The present invention relates to a kind of methods of micro-reduction carbon dioxide methane phase, comprising the following steps: 1) building includes the microorganism electrolysis cell of cathode pool and anode pool, includes working electrode, reference electrode in cathode pool;Anode pool includes to electrode;It is separated between cathode pool and anode pool with proton exchange membrane;2) methanogen culture medium is added in cathode pool and anode pool;3) 1.5~5.0% methanogen bacterium solutions are inoculated in cathode pool;It cultivates at room temperature;4) cathode pool load -0.6v (vs SHE) voltage;5) methane is harvested by cathode pool head space.Compared with prior art, the present invention without chemical catalyst, clean and effective, low cost by CO2Biological reducing is methanol method, and without other by-products, is had broad application prospects.

Description

A kind of method of micro-reduction carbon dioxide methane phase
Technical field
The present invention relates to CO2Resource utilization field more particularly to a kind of promotion microorganism utilize electric energy by CO2It is converted into The method of methane.
Background technique
Since the industrial revolution, the production activity of the mankind is a significant increase CO in atmosphere2Content.CO2As main One of greenhouse gases, the growth of content may cause global warming in an atmosphere and weather extreme event increases.How Reduce CO in atmosphere2Content, or even be translated into high added value chemicals become one the whole world research hot spot.It is common Method for transformation include chemical conversion and bioconversion.Chemical method generally requires high temperature and pressure and catalyst, in contrast, biological Conversion can occur under room temperature condition of normal pressure, and reaction condition is mild, has broad application prospects.

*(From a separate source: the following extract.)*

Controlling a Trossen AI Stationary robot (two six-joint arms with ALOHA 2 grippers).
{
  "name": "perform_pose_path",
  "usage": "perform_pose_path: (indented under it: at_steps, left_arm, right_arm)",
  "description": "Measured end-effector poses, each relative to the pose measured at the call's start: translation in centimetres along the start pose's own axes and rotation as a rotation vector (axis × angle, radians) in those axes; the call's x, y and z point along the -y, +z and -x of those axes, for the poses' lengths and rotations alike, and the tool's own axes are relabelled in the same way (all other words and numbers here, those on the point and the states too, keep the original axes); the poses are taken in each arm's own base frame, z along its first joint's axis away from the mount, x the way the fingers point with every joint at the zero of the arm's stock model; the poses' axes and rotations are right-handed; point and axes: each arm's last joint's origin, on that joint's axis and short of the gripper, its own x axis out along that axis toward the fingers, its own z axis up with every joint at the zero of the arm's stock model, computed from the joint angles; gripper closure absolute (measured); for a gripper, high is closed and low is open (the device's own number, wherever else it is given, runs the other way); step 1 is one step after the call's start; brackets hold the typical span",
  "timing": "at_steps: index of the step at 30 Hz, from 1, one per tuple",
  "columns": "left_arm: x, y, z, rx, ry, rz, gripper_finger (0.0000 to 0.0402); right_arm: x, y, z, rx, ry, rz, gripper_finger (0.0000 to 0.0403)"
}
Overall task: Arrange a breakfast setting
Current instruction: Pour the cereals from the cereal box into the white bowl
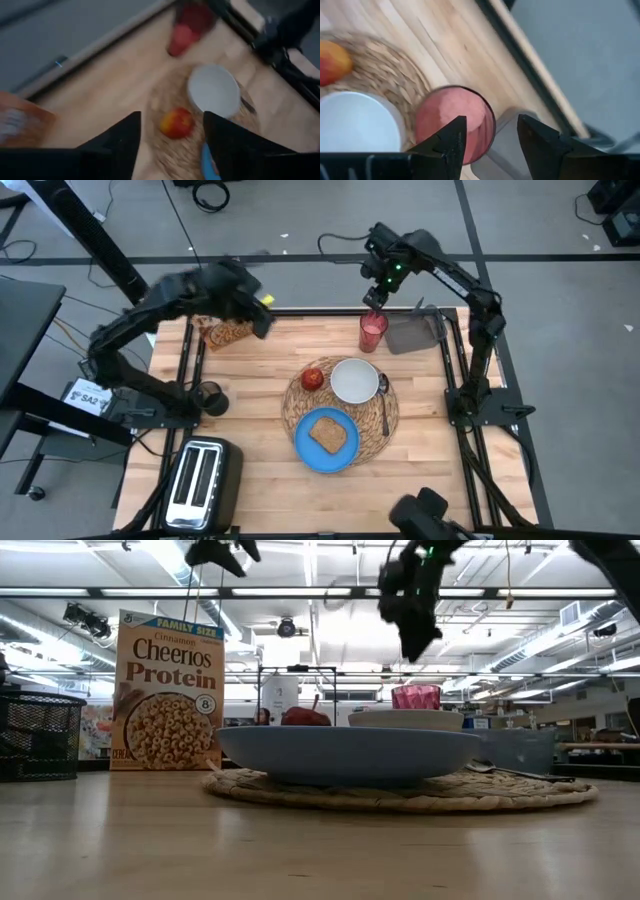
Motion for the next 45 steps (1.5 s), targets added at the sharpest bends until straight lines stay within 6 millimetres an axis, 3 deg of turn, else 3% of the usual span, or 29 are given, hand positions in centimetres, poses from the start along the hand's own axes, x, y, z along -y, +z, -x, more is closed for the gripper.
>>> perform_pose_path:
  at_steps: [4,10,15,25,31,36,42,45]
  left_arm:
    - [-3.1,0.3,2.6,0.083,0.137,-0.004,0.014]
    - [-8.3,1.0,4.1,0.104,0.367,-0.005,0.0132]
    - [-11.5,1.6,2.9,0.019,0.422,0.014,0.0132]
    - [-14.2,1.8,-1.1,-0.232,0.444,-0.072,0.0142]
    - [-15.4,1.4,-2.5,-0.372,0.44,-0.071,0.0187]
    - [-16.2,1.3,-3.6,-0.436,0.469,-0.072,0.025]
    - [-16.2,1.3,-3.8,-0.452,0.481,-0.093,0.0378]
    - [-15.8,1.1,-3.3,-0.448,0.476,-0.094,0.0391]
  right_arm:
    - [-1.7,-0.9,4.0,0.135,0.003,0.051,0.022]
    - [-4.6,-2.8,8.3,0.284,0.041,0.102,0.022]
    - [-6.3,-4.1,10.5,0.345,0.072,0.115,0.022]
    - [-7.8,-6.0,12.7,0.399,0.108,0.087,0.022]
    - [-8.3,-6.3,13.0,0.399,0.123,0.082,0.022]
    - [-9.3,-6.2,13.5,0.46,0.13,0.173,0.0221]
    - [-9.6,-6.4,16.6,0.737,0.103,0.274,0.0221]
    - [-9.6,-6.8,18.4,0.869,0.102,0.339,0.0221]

Using microorganism by CO2It is converted into the existing extensive research of methane and report.Patent No. CN102925492A's The patent microorganism that seed sludge is enriched in the cathodic compartment restores CO using electric current2Second can also be produced while methane phase Acid.But its potential for starting methane phase (- 850mV arrives -950mV, vs Ag/AgCl) is higher, energy consumption is larger;Producing first By-product acetic acid is generated simultaneously during alkane, the efficiency of methane phase is reduced, increases product separating difficulty.
In this regard, we provide a kind of new biological-cathode, it can be under low potential, by CO2Convert to high efficiency, low cost For CH4.Utilize nitric acid-high-specific surface area of acetic acid composite fibre film and the good electric conductivity of porosity and carbon nanotube Working electrode is made.It places it in cathode pool, methane phase sarcine can adhere on the working electrode (s, apply when in cathode When being powered on gesture, methanogen can will be efficiently quickly by CO2It is converted into methane.
Summary of the invention
It is an object of the present invention to overcome the above-mentioned drawbacks of the prior art and provide a kind of micro-reductions two The method of carbonoxide methane phase.
The purpose of the present invention can be achieved through the following technical solutions: a kind of micro-reduction carbon dioxide methane phase Method, which comprises the following steps:
1) building includes the microorganism electrolysis cell of cathode pool and anode pool, includes electrolyte, working electrode (yin in cathode pool Pole), reference electrode and methanogen;Anode pool includes electrolyte and platinum to electrode;N117 matter is used between cathode pool and anode pool Proton exchange separates;
2) methanogen culture medium is added in cathode pool and anode pool;
3) 3ml methanogen bacterium solution, culture are inoculated in cathode pool;
4) cathode pool load -0.6v (vs SHE) voltage;
5) methane is harvested by cathode pool head space.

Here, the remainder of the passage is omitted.